- Born: Karen Lynn Chandler Memphis, Tennessee
- Other name: Karen Chandler Johnson
- Education: Lambuth University University of Tennessee Health Science Center Johns Hopkins University
- Occupations: Physician, Preventative Health Researcher, Professor
- Years active: 1990-present
- Employer: University of Tennessee Health Science Center
- Known for: Biology research

= Karen C. Johnson =

American physician

Karen C. Johnson is the chair for the Department of Preventive Medicine at the University of Tennessee Health Science Center (UTHSC). She has been involved in at least five clinical world trials, including a Women's health initiative, the SPRINT Trial, the Look AHEAD (Action for Health in Diabetes) Study, the TARGIT Study and the D2d Trial. She has been noted by Thomson Reuters as one of the world's most-cited scientists.

==Biography==
Karen Lynn Chandler was born in Memphis, Tennessee to Colie Edward and Cecilia Chandler. She grew up in Memphis and attended the Memphis Preparatory School. She continued her education earning an undergraduate degree at Lambuth University in 1978. She went on to earn her MD distinction at the University of Tennessee in 1985 and a Master of Public Health from Johns Hopkins University after her marriage. In 1990, she returned to her alma mater and joined the faculty of the UTHSC where she has been working since. She has two children, Caitlin Johnson and Justin Johnson.

== Research ==
Johnson has been a significant contributor to the university's research funding drives, bringing in $40 million toward five research projects.

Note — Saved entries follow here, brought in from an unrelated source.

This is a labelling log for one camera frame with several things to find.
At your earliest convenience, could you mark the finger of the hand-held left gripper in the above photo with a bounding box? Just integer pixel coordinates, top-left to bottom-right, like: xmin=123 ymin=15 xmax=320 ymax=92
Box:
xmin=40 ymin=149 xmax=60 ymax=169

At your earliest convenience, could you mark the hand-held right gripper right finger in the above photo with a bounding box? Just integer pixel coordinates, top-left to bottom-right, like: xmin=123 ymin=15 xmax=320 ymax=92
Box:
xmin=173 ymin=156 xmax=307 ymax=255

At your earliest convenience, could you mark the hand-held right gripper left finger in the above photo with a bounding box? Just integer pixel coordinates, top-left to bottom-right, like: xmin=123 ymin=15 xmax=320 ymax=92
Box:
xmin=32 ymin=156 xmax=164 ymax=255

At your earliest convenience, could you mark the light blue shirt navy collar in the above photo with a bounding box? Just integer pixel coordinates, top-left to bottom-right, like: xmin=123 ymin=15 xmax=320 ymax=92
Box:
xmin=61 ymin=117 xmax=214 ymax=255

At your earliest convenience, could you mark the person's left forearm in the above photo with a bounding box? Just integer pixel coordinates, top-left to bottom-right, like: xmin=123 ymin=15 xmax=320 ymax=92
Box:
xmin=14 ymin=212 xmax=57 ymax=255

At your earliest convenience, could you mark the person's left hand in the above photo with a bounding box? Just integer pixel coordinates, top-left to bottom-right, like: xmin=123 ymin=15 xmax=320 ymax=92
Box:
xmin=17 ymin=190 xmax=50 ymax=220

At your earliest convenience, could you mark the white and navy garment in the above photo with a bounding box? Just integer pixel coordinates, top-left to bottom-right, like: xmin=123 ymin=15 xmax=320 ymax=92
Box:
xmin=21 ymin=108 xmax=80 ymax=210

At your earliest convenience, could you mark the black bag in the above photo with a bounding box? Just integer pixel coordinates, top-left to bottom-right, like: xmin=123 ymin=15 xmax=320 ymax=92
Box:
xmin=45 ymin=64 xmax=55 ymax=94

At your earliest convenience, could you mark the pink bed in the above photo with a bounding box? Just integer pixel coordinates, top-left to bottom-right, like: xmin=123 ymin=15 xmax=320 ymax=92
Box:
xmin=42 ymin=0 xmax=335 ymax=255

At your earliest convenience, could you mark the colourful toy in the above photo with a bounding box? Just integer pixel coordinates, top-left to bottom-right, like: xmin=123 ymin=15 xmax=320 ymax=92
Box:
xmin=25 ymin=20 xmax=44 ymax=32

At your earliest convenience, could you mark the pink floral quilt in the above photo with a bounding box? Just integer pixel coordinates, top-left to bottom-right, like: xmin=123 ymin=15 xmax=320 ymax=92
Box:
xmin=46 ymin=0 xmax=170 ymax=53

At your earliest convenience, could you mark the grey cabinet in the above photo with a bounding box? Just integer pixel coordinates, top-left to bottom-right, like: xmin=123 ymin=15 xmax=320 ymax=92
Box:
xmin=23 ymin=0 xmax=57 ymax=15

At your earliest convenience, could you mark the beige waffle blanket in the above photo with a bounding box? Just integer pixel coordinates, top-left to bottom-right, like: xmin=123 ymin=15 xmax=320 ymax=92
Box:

=== Women's Health Initiative ===
One of the projects, a Women's Health Initiative, began in 1993 and is evaluating diseases that effect women. The clinical trial involves more than 160,000 women. One of their findings was that women who consume two or more diet soft drinks each day face higher risks of heart problems than women who either don't drink soft drinks at all or drink them rarely.

=== SPRINT trial ===
Another of her trials was the Systolic Blood Pressure Intervention Trial (SPRINT), which concluded in 2015. Its findings were that intervention could have a major impact on reducing blood pressure levels.

=== Look AHEAD Study ===
Johnson is also the lead researcher on the Look AHEAD Study of the National Institute of Diabetes and Digestive and Kidney Diseases, which started in 2001. It is evaluating whether people with type 2 diabetes can prevent heart attacks and other cardiovascular problems through weight loss and increased levels of physical activity. The study was stopped in 2012, as preliminary indications of the 5,000 test subjects did not show positive changes from lifestyle intervention at the expected rates. However, modifications in the program allowed it to be continued in 2014.

=== TARGIT ===
In 2012, Johnson launched a clinic trial called TARGIT (Treating Adults at Risk for Weight Gain with Interactive Technology) funded by the National Institutes of Health. The program is designed to use iPod applications to support smoking cessation while eliminating weight-gain. The study concluded in 2017. It found that "Providing an intensive weight gain prevention program combined with a smoking cessation program via interactive technology was not associated with greater long‐term weight gain prevention".

=== D2d Trial ===
In 2014, she began working on the D2d Trial (vitamin D and type 2 diabetes) which is aimed at determining if vitamin D intake lowers the risk of type 2 diabetes. The study concluded in 2020 and did not find any significant results connecting vitamin D intake and the risk of developing type 2 diabetes.

== The Quit Forever app ==
In 2011, the UTHSC released an iPhone app that is meant to help people quit smoking. The app includes methods and instructions to help people stop smoking for life. According to Johnson "The app is our way of translating what we know works to promote health into social media and technology trends of today". The goal of the app is to reach large numbers of people who want to quit smoking. The app also includes information about the effects of both first and second hand smoke on people's health.

== Work experience ==
Johnson started working for UTHSC in 1990. From 2010 to 2014, Johnson served as the interim chair of the Department of Preventive Medicine at UTHSC. Johnson has been cited by Thomson Reuters as one of the most influential scientific publishers in the world. In 2019, she became the new chair for the Department of Preventive Medicine at the University of Tennessee Health Science Center.

== Awards ==
In 2014, she was awarded the Kathryn Sullivan Bowld Endowment Fund Professorship in Women's Health from the College of Medicine at UTHSC. She received this due to her "excellence in research, her national reputation and her history as a strong collaborator".